5411 sayılı Kanun'un 160. maddesine göre; mal, para veya evrak ya da senedin failin görevi gereği zilyetliğine devredilmiş olması veya koruma ve gözetimiyle yükümlü olması gerekir. Failin zilyetliğinde olan ya da koruma veya gözetiminde bırakılan bir malı, kendisi ya da başkasının zimmetine geçirmesi veya malikmiş gibi tasarrufta bulunmasıyla suç işlenmektedir.

Zilyetlik kavramından anlaşılması gereken hukuki anlamda zilyetlik olup failin suç konusu mal, para veya evrak ya da senet üzerinde tasarrufta bulunmaya yetkili olması yeterlidir. Diğer bir anlatımla suç konusu mal, para veya evrak ya da senet üzerinde fiilen zilyet olunması aranmamaktadır.

Bankacılık zimmeti suçu sadece kastla işlenebilen ani hareketli bir suçtur. Zimmete geçirme fiilinin gerçekleştiği anda ve yerde tamamlanır. Kastın varlığından söz edebilmek için failin görevi nedeniyle zilyet olduğu malı, kendisinin veya başkasının zimmetine geçirme bilinç ve iradesinin bulunması gerekli ve yeterlidir.

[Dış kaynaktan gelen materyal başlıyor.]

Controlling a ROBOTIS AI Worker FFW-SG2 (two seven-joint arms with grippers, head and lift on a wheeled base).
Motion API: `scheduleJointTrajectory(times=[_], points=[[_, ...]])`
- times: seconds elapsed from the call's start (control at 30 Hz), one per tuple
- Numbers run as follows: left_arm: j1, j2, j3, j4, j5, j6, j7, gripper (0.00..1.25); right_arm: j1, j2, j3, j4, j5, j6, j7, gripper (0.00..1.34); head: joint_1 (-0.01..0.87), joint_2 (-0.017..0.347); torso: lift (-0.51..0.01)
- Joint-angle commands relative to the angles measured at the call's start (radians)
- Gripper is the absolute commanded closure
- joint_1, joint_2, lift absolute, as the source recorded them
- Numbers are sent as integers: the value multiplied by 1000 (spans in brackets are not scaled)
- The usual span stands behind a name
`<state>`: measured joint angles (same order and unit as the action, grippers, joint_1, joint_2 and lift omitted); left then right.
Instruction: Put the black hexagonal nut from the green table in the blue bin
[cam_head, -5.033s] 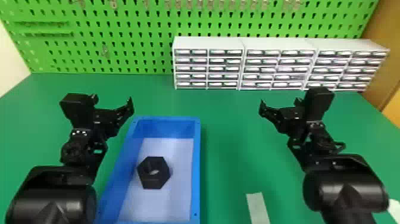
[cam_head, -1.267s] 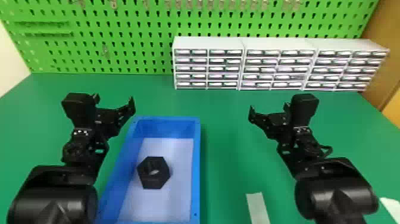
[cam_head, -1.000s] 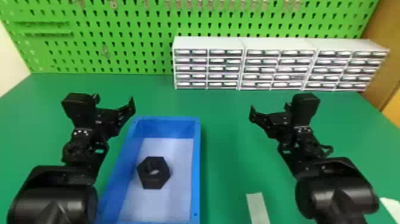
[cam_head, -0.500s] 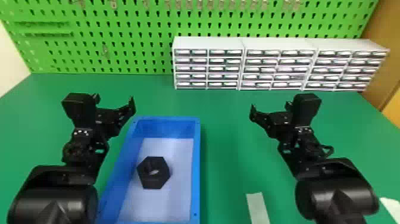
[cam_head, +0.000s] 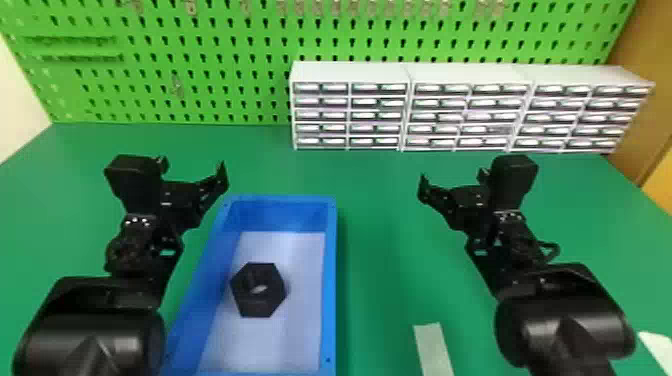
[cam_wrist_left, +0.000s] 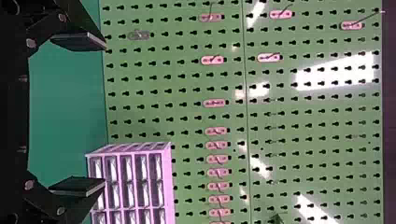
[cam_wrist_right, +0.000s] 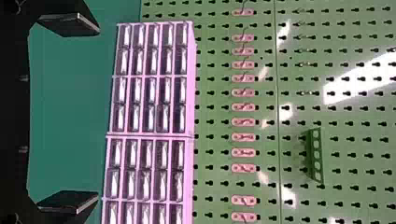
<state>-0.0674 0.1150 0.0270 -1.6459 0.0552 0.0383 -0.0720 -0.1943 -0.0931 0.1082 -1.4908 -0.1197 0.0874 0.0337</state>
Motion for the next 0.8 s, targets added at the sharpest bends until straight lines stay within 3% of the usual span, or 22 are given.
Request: scheduleJointTrajectory(times=[0.0, 0.77], points=[[0, 0, -1, 0, 0, 0, 0, 242, 0, 1, 1, 1, 0, 0, 0, 68, 686, 52, -97], [0, 0, -9, 0, -8, 0, 0, 242, 0, 1, -4, 1, 0, 0, 0, 68, 686, 52, -97]])
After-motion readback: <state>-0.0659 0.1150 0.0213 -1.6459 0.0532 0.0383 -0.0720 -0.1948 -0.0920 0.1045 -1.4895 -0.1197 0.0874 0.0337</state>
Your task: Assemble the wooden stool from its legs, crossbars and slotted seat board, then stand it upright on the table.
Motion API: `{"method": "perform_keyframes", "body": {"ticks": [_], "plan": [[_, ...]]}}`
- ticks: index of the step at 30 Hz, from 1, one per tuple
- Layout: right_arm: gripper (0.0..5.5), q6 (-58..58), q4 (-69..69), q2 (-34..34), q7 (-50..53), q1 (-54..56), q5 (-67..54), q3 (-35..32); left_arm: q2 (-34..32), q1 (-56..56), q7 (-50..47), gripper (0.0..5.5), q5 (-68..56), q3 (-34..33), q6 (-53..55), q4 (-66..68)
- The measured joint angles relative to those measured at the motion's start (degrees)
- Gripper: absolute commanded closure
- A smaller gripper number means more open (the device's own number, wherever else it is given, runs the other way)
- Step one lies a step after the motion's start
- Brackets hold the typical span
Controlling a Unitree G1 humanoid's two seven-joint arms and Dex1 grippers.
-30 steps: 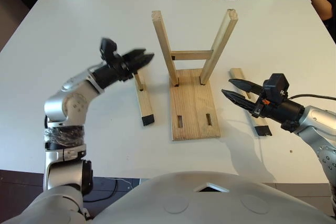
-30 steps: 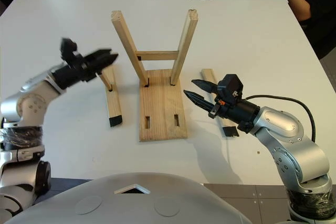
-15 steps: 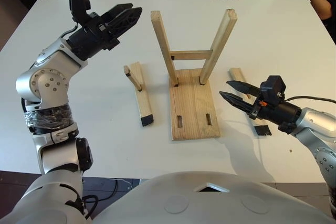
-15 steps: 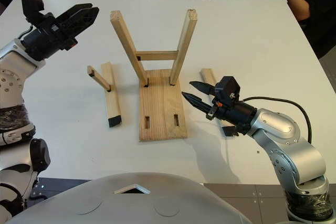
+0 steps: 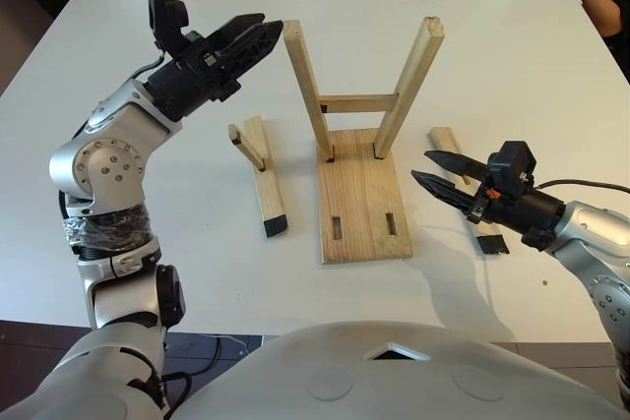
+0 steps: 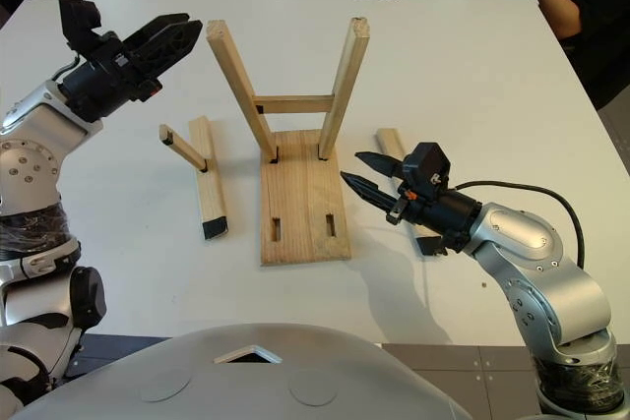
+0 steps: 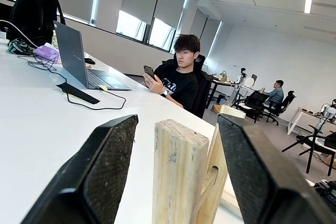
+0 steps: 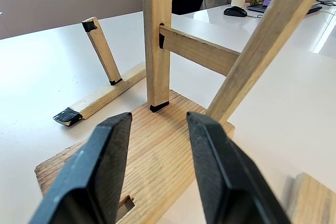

Bu noktada, hile kavramı ile 5411 sayılı Kanun'un 160. maddesinin 2. fıkrasında cezayı ağırlaştırıcı bir neden olarak düzenlenen; "suçun, zimmetin açığa çıkmamasını sağlamaya yönelik hileli davranışlarla işlenmesi" hâli üzerinde durulmasında fayda bulunmaktadır.

Gerek TCK'da gerekse 5411 sayılı Kanun'da nitelikli zimmet suçunun oluşumunda aranan hile kavramı mevzuatta tanımlanmamıştır. Genel anlamda hile ise; "Birini aldatmak, yanıltmak için yapılan düzen, dolap, oyun, desise, entrika" anlamına gelmektedir (Türk Dil Kurumu, Türkçe Sözlük, s.891).

Uygulamadaki yerleşmiş kabule göre hile; "Hile nitelikli yalandır. Yalan belli oranda ağır, yoğun ve ustaca olmalı, sergileniş açısından mağdurun denetleme olanağını ortadan kaldırmalıdır. Kullanılan hile ile mağdur yanılgıya düşürülmeli ve yanıltma sonucu kandırıcı davranışlarla yalanlara inanan mağdur tarafından sanık veya başkasına haksız çıkar sağlanmalıdır... Hileli davranışın aldatacak nitelikte olması gerekir. Basit bir yalan hileli hareket olarak kabul edilemez." şeklinde tanımlanmaktadır.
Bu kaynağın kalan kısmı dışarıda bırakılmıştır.